### COLLECTED MATERIAL

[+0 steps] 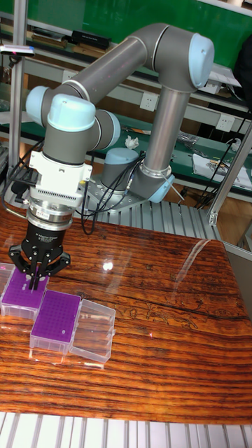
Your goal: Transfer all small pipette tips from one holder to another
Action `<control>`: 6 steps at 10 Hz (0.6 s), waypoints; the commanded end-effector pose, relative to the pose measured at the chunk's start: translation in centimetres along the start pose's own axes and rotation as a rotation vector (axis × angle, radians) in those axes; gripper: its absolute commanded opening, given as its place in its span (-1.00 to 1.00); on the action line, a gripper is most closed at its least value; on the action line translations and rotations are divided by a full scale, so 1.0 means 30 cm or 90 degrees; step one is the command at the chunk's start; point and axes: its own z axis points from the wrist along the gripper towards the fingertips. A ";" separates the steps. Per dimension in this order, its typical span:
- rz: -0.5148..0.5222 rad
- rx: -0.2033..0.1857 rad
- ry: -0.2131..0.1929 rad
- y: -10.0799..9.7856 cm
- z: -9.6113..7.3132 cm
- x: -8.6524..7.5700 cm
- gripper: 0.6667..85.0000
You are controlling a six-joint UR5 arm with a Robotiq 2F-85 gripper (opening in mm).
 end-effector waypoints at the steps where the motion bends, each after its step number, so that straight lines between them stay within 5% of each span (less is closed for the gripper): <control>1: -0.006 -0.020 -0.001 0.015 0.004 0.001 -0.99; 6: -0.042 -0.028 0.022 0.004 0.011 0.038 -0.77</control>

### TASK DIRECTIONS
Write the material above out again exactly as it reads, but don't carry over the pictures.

### RESPONSE TO THE EXERCISE
[+0 steps] 
Your goal: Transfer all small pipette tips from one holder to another
Action `<control>`: 6 steps at 10 Hz (0.6 s), waypoints; the commanded end-effector pose, relative to the pose measured at the chunk's start: translation in centimetres along the start pose's own axes and rotation as a rotation vector (axis × angle, radians) in those axes; gripper: its absolute commanded opening, given as its place in its span (-1.00 to 1.00); on the action line, a gripper is most closed at its least value; on the action line translations and rotations are divided by a full scale, so 1.0 means 30 cm or 90 degrees; step one is the command at the chunk's start; point and axes: its own z axis points from the wrist along the gripper towards the fingertips. A ";" separates the steps. Per dimension in this order, its typical span:
- rz: -0.5148..0.5222 rad
- rx: -0.2033..0.1857 rad
- ry: -0.2131..0.1929 rad
- y: -10.0799..9.7856 cm
- z: -9.6113..7.3132 cm
- x: -8.6524..7.5700 cm
- gripper: 0.6667..85.0000
You are controlling a six-joint UR5 arm with a Robotiq 2F-85 gripper (opening in mm).
 end-effector waypoints at the steps where the motion bends, each after its step number, so that straight lines between them stay within 5% of each span (less is closed for the gripper): <control>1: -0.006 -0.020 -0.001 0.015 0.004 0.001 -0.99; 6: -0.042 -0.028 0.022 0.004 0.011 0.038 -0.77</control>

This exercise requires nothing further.